Üniversiteden yapılan açıklamaya göre, Üsküdar Üniversitesi İnsan ve Toplum Bilimleri Fakültesi Dekanı Prof. Dr. Deniz Ülke Arıboğan, İnsan ve Toplum Bilimleri Fakültesi ve eğitim stratejileri hakkında bilgi verdi.
Açıklamada görüşlerine yer verilen Arıboğan, mevcut dönemde sosyal bilimler alanında okuyan, çalışan herkesin disiplinler arası okuma yapma pratiğini geliştirmesi gerektiğini belirterek, "Tarihten sosyolojiye, antropolojiden teknolojik yeniliklere kadar geniş bir sahayı tarayabilmeliler. 21. yüzyıl bir krizler dönemi ve 11 Eylül ile başlayan küresel krizler, 2008-2009 ekonomik krizinin ardından 2020'de patlayan salgın ile devam ediyor.

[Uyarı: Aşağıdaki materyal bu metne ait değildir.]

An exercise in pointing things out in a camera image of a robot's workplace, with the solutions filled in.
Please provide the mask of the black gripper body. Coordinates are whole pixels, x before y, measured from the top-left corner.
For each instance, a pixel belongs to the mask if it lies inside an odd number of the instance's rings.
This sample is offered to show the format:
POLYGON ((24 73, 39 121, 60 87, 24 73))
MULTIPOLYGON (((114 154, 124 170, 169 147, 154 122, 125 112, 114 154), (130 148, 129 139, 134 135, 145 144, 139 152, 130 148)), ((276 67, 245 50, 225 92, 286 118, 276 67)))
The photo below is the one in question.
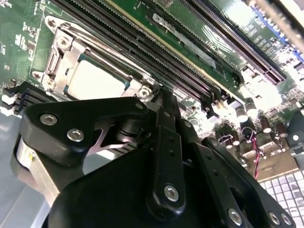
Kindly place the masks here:
POLYGON ((51 228, 222 228, 204 179, 180 150, 134 150, 69 184, 51 228))

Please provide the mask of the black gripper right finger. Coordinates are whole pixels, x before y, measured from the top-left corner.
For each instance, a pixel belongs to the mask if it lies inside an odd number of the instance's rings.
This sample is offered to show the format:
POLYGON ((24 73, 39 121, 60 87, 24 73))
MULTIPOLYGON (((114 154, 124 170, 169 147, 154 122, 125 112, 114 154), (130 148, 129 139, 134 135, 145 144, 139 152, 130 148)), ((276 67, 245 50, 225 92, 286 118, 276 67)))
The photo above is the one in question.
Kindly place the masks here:
POLYGON ((294 228, 292 217, 214 138, 200 139, 177 117, 186 167, 184 213, 178 228, 294 228))

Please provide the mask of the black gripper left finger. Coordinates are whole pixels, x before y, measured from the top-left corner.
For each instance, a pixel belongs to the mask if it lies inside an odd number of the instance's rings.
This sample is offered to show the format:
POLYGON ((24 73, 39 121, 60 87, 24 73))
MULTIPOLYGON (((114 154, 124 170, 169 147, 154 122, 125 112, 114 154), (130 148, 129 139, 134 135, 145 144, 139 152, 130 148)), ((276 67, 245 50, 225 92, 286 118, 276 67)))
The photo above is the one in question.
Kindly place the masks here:
POLYGON ((35 104, 20 125, 19 162, 49 205, 72 182, 134 150, 180 150, 176 97, 162 88, 156 110, 135 97, 35 104))

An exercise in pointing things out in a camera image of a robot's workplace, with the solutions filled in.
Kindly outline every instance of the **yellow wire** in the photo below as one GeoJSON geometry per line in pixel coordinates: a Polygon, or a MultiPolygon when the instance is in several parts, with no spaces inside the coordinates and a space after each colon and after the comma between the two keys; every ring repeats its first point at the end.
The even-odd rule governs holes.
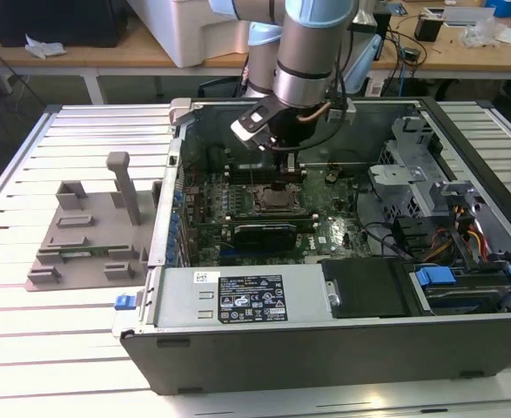
{"type": "Polygon", "coordinates": [[[427,260],[430,260],[431,258],[433,258],[434,256],[436,255],[439,255],[440,253],[442,253],[443,251],[445,251],[451,244],[453,243],[452,240],[449,240],[447,241],[445,244],[443,244],[442,246],[440,246],[439,248],[437,248],[435,251],[433,251],[432,253],[430,253],[425,259],[423,259],[423,261],[427,261],[427,260]]]}
{"type": "Polygon", "coordinates": [[[469,233],[470,235],[474,236],[475,239],[478,241],[478,252],[480,253],[480,257],[483,258],[483,256],[481,255],[481,239],[480,239],[480,237],[478,236],[477,233],[474,233],[472,231],[468,231],[467,233],[469,233]]]}

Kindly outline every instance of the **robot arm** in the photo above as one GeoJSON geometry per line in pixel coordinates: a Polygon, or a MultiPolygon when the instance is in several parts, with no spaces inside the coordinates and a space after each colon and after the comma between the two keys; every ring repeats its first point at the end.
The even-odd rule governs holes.
{"type": "Polygon", "coordinates": [[[247,93],[262,99],[232,124],[234,134],[261,151],[295,151],[314,134],[319,116],[330,106],[324,102],[325,95],[333,78],[341,77],[334,64],[343,37],[353,35],[347,28],[358,2],[210,2],[218,13],[262,22],[250,29],[247,93]]]}

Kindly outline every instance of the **green circuit board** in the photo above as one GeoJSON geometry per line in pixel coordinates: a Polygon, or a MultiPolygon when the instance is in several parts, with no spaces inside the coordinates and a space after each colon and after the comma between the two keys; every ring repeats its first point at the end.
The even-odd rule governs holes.
{"type": "Polygon", "coordinates": [[[257,218],[264,204],[258,194],[268,185],[230,185],[224,176],[212,175],[198,192],[202,219],[191,219],[196,228],[198,252],[194,266],[250,266],[314,264],[324,258],[368,257],[371,251],[350,212],[357,184],[349,177],[326,182],[329,170],[309,169],[301,184],[286,185],[289,210],[257,218]],[[233,226],[265,223],[269,219],[298,227],[295,247],[282,253],[239,253],[233,246],[233,226]]]}

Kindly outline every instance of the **barcode sticker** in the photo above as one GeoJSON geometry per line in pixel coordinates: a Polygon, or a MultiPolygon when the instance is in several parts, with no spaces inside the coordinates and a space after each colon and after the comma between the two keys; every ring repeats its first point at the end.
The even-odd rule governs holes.
{"type": "Polygon", "coordinates": [[[220,272],[195,272],[193,283],[218,283],[220,272]]]}

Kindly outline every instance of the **floor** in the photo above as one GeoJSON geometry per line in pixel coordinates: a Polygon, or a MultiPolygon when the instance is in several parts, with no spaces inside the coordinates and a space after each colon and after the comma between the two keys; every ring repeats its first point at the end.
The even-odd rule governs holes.
{"type": "MultiPolygon", "coordinates": [[[[208,80],[210,78],[164,78],[165,94],[159,98],[156,96],[153,78],[105,77],[101,83],[111,104],[144,104],[167,103],[178,97],[196,97],[199,84],[208,80]]],[[[33,77],[29,80],[29,86],[49,105],[90,103],[84,83],[78,77],[33,77]]],[[[499,86],[498,82],[491,81],[462,81],[451,85],[447,91],[447,100],[487,99],[511,121],[511,104],[498,96],[499,86]]],[[[427,89],[434,91],[434,87],[429,85],[427,89]]],[[[211,87],[207,89],[206,96],[230,97],[233,89],[233,84],[211,87]]],[[[13,93],[9,96],[0,97],[0,175],[41,114],[42,106],[27,89],[23,89],[21,82],[14,83],[13,93]]]]}

Önümüzde iklim ve dijital alan üzerinden gelişecek yeni küresel krizler var. Bunun yanı sıra süper güçler arasındaki jeopolitik rekabet de devam ediyor. Bu nedenle çok perspektifli bir açıdan dünyaya bakmak ve anlamak şart." ifadelerini kullandı.
Arıboğan, yabancı dilin artık tek başına bir önem ifade etmediğine, yapay zekâ teknolojilerinin tercüme algoritmalarını mükemmele yakın hale getirdiğine dikkati çekti. Yakında herkesin her dili anlayabileceği bir dönemin başlayacağını aktaran Arıboğan, şunları kaydetti:
"Lakin Martin Heidegger'in ifadesiyle 'dil varlığın yuvası' ve bu yuvanın anlam dünyasına sızabilmek sıradan bir dil bilgisi ile mümkün değil. Edebiyat, müzik, sanat, spor gibi çok perspektifli kültürel araçlara da nüfuz etmek gerekiyor. Eğitim ortamının da çok renkli, özgürleştirici ve zihin açıcı bir biçimde planlanması çok değerli. Üsküdar Üniversitesi Kurucusu Nevzat Tarhan’ın ifadesiyle; üniversiteler Birleşmiş Milletler gibi olmalı ama oradaki gibi kimsenin ayrıcalıklı konumu ve veto hakkı bulunmamalı."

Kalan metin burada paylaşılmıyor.